Mais en définitive, pourtant, ce projet laisse un goût d’inachevé.

Comme bien des accords interprofessionnels aujourd’hui, il n’énonce rien de normatif, en ne créant pas de droits nouveaux. Il avance de bonnes idées et incite les branches et les entreprises à les reprendre dans leur dialogue social, mais sans calendrier et ni obligations.

On en vient à se poser la question, à nouveau, de l’articulation des niveaux de négociation.

Il est bien sûr important que le patronat et les syndicats au niveau le plus élevé, identifient ensemble les problèmes sociaux et sociétaux, mènent des constats partagés, énoncent les bonnes solutions et valorisent les bonnes pratiques.

Mais ce n’est pas à ce niveau que la négociation d’entreprise se dirige.

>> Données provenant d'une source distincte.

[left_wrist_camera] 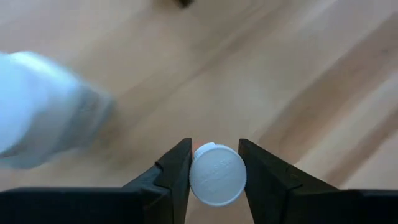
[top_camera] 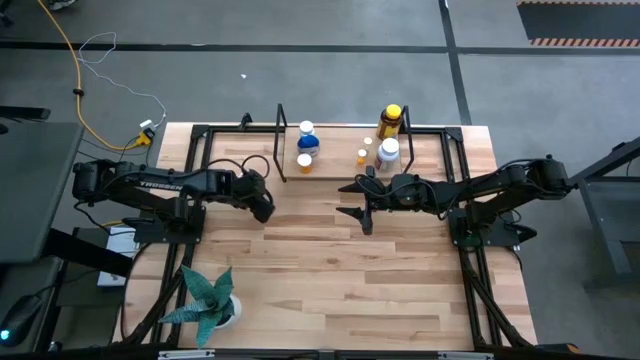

En revanche les acteurs de l’entreprise ont besoin d’expertise, d’outils, de moyens dont ils sont dépourvus. Plutôt que de produire des normes juridiques, baptisées indûment « accords » alors qu’elles ne sont que des recommandations, les partenaires sociaux au plan interprofessionnel et des branches trouveraient mieux leur place et exerceraient mieux leurs responsabilités en se dotant d’outils d’accompagnement du dialogue social dans l’entreprise.